**** Material provided ****

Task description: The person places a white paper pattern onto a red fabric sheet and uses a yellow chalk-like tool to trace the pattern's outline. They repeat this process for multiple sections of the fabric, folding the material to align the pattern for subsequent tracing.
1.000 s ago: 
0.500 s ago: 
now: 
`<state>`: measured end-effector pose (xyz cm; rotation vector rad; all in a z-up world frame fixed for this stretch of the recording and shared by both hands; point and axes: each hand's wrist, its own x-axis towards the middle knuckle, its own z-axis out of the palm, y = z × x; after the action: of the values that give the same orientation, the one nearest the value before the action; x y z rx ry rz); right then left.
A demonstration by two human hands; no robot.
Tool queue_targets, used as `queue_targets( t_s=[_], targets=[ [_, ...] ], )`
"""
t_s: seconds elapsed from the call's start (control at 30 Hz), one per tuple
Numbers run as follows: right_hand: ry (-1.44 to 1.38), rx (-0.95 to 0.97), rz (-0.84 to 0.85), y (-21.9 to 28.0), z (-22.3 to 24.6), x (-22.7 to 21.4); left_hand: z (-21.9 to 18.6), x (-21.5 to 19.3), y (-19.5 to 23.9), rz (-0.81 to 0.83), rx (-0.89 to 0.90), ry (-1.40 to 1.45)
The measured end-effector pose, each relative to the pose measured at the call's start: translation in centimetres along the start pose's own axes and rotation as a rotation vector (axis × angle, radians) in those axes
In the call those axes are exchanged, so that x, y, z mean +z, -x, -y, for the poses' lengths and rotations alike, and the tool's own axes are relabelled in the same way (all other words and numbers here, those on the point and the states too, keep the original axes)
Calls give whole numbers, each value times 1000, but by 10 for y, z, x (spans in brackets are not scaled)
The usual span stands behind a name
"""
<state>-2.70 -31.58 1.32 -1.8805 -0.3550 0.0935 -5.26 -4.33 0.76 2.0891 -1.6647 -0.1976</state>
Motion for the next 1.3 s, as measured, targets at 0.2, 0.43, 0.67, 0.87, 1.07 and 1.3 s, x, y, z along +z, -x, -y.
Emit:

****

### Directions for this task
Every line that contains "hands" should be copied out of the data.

### Task answer
`<state>`: measured end-effector pose (xyz cm; rotation vector rad; all in a z-up world frame fixed for this stretch of the recording and shared by both hands; point and axes: each hand's wrist, its own x-axis towards the middle knuckle, its own z-axis out of the palm, y = z × x; after the action: of the values that give the same orientation, the one nearest the value before the action; x y z rx ry rz); right then left.
A demonstration by two human hands; no robot.

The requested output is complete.